Young people rarely witness productive disagreement, and they are seldom guided through it. Students want to speak honestly with their peers. They want to understand what fairness looks like in real time. They want to know they belong in the conversations shaping their communities. Teachers feel this pressure too. They want to guide students through moments that matter, yet often feel unprepared to do so alone.
What Students and Teachers Are Facing
Civic Spirit emerged from a concern that civic dialogue in the United States had grown thin. Polarization seeped into family dinners, classrooms, and daily communal interactions. Early research from Civic Spirit revealed declining civic knowledge, rising feelings of helplessness, and teachers who wanted to open meaningful conversations but did not feel equipped to guide them.
Savenor spends considerable time thinking about these realities. He notes that telling America’s story has grown more complicated: different groups argue about which version should be taught. Students often encounter simplified narratives that portray the country as entirely admirable or deeply broken.
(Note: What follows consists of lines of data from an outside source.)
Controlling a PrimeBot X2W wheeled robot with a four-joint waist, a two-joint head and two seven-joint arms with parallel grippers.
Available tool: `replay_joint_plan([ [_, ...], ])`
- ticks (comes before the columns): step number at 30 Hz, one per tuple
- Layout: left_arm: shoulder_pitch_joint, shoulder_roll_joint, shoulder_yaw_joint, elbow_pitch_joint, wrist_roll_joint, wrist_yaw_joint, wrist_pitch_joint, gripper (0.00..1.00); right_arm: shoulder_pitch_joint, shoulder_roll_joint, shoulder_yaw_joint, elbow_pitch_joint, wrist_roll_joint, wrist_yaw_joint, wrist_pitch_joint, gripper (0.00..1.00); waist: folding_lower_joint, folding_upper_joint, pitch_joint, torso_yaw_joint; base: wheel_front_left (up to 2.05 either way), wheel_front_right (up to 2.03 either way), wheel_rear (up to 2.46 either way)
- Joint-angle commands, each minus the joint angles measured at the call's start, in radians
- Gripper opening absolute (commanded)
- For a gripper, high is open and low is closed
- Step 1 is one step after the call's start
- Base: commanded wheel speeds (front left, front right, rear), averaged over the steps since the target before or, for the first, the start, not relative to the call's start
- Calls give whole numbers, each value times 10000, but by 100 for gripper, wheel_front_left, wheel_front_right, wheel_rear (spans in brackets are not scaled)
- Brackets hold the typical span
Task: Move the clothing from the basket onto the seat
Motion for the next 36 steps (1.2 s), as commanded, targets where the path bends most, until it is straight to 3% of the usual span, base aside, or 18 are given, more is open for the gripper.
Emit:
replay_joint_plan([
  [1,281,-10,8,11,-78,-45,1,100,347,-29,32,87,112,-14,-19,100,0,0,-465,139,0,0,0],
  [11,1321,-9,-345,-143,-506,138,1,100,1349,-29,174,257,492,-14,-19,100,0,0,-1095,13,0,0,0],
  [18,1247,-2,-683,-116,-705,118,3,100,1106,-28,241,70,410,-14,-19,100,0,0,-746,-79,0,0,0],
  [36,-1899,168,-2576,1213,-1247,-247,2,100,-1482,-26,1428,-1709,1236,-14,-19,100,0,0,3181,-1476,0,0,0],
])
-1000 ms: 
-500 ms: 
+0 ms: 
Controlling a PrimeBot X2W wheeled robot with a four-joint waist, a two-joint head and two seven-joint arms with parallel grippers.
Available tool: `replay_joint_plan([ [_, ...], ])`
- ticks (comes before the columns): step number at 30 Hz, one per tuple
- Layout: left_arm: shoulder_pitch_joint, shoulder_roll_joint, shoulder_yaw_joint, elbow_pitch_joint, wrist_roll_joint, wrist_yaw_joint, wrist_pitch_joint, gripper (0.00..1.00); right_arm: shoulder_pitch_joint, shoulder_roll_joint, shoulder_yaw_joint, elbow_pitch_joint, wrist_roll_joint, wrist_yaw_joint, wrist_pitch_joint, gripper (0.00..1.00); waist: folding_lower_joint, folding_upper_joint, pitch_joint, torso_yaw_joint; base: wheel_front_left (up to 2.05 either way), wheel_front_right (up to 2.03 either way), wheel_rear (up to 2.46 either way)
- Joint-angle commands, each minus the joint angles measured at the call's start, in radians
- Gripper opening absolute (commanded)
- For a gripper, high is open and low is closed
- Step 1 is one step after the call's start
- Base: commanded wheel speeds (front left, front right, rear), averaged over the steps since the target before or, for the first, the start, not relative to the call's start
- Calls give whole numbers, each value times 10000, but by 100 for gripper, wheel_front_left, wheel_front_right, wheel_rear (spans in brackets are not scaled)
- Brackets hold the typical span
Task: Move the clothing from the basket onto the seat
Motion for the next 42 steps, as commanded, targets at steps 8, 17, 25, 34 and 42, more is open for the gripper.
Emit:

“The American story contains moments of courage and moments of pain,” he says. He believes students can hold the fuller story when given tools to explore.
Teachers also need practical tools. Through my own work with schools, I see how even small language frames can reshape a conversation. Even a sentence stem like, “I see it differently,” can give a child enough space to disagree without fear, and make difficult conversations feel more manageable.
Head, Heart, and Hand
Civic Spirit organizes its work around three strands: democratic fluency, civic skills, and civic attitudes.
Democratic fluency begins with primary sources. Students work directly with documents that shaped American life, such as the Declaration of Independence, the Constitution, or Martin Luther King Jr’s Letter from Birmingham. They annotate, question, and imagine themselves inside the dilemmas these documents address. Hands-on interaction strengthens their grasp of history, and improves their ability to identify the ideas they want to protect.
Civic skills focus on the practice of dialogue. Teachers in Civic Spirit cohorts learn protocols that make room for careful, structured conversation. Students take turns, ask clarifying questions, and reflect back what they heard before responding. Students learn how to be curious, rather than defensive.
Civic attitudes address students’ sense of belonging in this country. One of Savenor’s favorite exercises invites students to trace their families’ arrival in the United States. Rediscovering these stories often helps students appreciate the possibilities their families sought and the responsibilities they now carry.
Savenor often reminds students that a strong democracy protects minority communities. For the Jewish community, this truth carries weight. It encourages students to learn their rights, recognize their voice, and engage with neighbors whose backgrounds differ from their own.
From “Days Off” to “Days On”
Several of the clearest examples of Civic Spirit’s impact come from stories inside partner schools.
At Bornblum Jewish Community School in Memphis, TN, educators recognized that civic holidays on their calendar functioned mainly as time off. Once they joined Civic Spirit’s cohort, they chose three holidays each year to reimagine as “days on.” Students and teachers use these days to explore civic themes, reflect on shared responsibility, and engage with the wider community. The shift changed the culture of the school. These days are now widely welcomed, rather than thought of as interruptions.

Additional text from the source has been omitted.